Sprint2Vec: a deep characterization of sprints in iterative software development
Issued Date
2024-01-01
Resource Type
ISSN
00985589
eISSN
19393520
Scopus ID
2-s2.0-85210995629
Journal Title
IEEE Transactions on Software Engineering
Rights Holder(s)
SCOPUS
Bibliographic Citation
IEEE Transactions on Software Engineering (2024)
Suggested Citation
Choetkiertikul M., Banyongrakkul P., Ragkhitwetsagul C., Tuarob S., Dam H.K., Sunetnanta T. Sprint2Vec: a deep characterization of sprints in iterative software development. IEEE Transactions on Software Engineering (2024). doi:10.1109/TSE.2024.3509016 Retrieved from: https://repository.li.mahidol.ac.th/handle/20.500.14594/102347
Title
Sprint2Vec: a deep characterization of sprints in iterative software development
Author's Affiliation
Corresponding Author(s)
Other Contributor(s)
Abstract
Iterative approaches like Agile Scrum are commonly adopted to enhance the software development process. However, challenges such as schedule and budget overruns still persist in many software projects. Several approaches employ machine learning techniques, particularly classification, to facilitate decision-making in iterative software development. Existing approaches often concentrate on characterizing a sprint to predict solely productivity. We introduce Sprint2Vec, which leverages three aspects of sprint information - sprint attributes, issue attributes, and the developers involved in a sprint, to comprehensively characterize it for predicting both productivity and quality outcomes of the sprints. Our approach combines traditional feature extraction techniques with automated deep learning-based unsupervised feature learning techniques. We utilize methods like Long Short-Term Memory (LSTM) to enhance our feature learning process.

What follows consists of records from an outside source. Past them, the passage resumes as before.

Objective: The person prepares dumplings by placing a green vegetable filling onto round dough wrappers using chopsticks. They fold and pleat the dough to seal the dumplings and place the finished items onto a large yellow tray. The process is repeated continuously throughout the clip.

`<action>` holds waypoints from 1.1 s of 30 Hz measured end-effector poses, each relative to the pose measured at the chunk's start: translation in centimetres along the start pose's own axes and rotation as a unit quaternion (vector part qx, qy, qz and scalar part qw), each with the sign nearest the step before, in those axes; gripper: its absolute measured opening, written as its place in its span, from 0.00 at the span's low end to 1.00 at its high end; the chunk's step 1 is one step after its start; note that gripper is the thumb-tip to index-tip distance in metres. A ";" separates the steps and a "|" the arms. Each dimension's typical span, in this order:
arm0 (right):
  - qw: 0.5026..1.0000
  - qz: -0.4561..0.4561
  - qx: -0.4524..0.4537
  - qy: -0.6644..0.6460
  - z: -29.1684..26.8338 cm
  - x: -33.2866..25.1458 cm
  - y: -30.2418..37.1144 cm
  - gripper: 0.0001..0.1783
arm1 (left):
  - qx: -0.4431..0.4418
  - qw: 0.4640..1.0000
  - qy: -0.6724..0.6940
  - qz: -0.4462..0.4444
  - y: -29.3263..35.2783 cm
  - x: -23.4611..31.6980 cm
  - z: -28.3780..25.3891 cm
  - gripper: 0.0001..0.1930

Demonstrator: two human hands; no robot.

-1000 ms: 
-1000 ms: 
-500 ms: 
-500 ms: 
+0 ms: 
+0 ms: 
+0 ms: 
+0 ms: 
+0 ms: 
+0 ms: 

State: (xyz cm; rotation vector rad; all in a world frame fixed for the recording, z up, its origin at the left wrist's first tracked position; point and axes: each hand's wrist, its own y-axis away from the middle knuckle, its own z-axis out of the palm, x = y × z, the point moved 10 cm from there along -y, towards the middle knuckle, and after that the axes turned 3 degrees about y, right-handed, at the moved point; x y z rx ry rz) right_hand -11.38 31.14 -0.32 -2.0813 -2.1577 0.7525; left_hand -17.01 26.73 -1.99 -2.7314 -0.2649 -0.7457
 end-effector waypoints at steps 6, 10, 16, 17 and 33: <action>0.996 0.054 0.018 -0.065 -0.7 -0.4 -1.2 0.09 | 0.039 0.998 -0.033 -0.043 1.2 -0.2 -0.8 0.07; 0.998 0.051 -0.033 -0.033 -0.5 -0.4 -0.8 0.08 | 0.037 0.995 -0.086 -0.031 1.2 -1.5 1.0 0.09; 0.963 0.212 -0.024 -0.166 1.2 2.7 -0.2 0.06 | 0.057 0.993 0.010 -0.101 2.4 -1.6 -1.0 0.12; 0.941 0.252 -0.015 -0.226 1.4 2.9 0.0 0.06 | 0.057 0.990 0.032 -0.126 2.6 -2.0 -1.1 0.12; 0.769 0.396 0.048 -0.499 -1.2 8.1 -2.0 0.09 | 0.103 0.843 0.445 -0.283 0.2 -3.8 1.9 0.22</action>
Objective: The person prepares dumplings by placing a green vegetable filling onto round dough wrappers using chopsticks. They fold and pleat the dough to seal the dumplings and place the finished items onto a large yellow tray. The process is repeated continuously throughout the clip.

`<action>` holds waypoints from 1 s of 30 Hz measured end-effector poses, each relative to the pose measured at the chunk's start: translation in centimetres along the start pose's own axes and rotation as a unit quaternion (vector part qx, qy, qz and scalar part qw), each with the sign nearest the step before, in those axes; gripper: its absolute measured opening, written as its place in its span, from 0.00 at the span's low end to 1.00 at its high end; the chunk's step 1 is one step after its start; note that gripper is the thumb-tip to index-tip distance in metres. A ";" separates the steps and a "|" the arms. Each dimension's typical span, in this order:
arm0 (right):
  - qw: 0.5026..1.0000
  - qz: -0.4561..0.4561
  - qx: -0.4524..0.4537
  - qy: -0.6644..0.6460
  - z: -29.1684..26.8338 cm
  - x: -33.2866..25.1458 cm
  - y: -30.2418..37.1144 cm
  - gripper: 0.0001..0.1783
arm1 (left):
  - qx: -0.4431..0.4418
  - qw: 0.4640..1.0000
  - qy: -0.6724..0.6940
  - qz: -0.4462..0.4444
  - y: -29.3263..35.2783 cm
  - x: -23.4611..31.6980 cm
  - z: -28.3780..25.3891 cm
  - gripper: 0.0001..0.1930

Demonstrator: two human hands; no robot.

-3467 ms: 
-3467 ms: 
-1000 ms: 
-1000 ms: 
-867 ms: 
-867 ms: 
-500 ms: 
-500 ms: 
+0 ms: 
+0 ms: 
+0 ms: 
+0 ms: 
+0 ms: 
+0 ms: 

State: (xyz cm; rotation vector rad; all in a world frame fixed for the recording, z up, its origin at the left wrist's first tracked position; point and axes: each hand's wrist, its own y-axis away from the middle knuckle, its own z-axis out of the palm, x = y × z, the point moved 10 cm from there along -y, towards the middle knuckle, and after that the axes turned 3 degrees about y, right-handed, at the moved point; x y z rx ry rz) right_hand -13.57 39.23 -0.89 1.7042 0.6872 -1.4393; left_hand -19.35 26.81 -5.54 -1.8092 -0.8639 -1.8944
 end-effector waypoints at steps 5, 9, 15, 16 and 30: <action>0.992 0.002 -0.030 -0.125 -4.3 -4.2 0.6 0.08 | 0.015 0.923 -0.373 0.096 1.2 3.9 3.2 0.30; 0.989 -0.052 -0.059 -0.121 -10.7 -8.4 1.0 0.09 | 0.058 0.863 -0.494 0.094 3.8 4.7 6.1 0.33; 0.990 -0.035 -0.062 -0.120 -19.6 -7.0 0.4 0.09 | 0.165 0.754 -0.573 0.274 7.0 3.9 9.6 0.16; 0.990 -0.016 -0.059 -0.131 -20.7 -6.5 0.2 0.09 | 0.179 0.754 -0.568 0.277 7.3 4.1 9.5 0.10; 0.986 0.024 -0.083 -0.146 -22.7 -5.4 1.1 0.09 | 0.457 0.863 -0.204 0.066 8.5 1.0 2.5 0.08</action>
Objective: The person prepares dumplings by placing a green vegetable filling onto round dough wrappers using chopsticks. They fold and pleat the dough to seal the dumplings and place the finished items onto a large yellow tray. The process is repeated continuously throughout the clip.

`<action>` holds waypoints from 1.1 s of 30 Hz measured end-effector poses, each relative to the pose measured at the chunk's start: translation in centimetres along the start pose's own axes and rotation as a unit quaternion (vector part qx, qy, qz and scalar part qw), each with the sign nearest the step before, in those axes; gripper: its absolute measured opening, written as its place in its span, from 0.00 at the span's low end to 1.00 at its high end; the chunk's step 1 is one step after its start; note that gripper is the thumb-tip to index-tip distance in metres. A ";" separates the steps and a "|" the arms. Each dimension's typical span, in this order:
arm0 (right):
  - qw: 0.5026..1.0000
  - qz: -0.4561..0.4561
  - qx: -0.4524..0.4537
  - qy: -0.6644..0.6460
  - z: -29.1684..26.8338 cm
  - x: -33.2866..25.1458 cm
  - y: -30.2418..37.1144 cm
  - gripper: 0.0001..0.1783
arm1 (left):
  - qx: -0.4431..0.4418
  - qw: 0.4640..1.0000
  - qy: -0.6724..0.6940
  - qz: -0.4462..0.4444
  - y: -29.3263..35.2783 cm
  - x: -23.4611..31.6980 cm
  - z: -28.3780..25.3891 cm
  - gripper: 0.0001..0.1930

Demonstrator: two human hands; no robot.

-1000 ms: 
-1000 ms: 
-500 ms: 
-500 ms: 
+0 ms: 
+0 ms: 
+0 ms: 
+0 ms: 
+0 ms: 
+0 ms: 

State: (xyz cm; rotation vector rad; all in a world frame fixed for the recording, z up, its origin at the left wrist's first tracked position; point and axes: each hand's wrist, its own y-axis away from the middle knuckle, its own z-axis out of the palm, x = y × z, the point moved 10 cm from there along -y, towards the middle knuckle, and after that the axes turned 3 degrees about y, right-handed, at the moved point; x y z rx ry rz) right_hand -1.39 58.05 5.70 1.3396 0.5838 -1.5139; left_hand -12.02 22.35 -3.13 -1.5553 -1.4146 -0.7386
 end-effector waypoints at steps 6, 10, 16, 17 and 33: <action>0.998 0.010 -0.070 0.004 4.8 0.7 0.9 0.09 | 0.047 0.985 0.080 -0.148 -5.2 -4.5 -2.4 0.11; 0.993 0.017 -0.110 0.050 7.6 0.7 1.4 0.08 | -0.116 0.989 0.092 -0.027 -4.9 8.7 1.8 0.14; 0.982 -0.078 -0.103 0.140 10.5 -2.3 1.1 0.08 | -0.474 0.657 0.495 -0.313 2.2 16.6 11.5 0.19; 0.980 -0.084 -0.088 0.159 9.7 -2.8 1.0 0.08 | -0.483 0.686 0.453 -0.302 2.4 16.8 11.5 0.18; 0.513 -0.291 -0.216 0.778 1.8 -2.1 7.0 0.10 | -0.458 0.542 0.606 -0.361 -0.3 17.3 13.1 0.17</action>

This enables us to learn features from unstructured data, such as textual descriptions of issues and sequences of developer activities. We conducted an evaluation of our approach on two regression tasks: predicting the deliverability (i.e., the amount of work delivered from a sprint) and quality of a sprint (i.e., the amount of delivered work that requires rework). The evaluation results on five well-known open-source projects (Apache, Atlassian, Jenkins, Spring, and Talendforge) demonstrate our approach's superior performance compared to baseline and alternative approaches.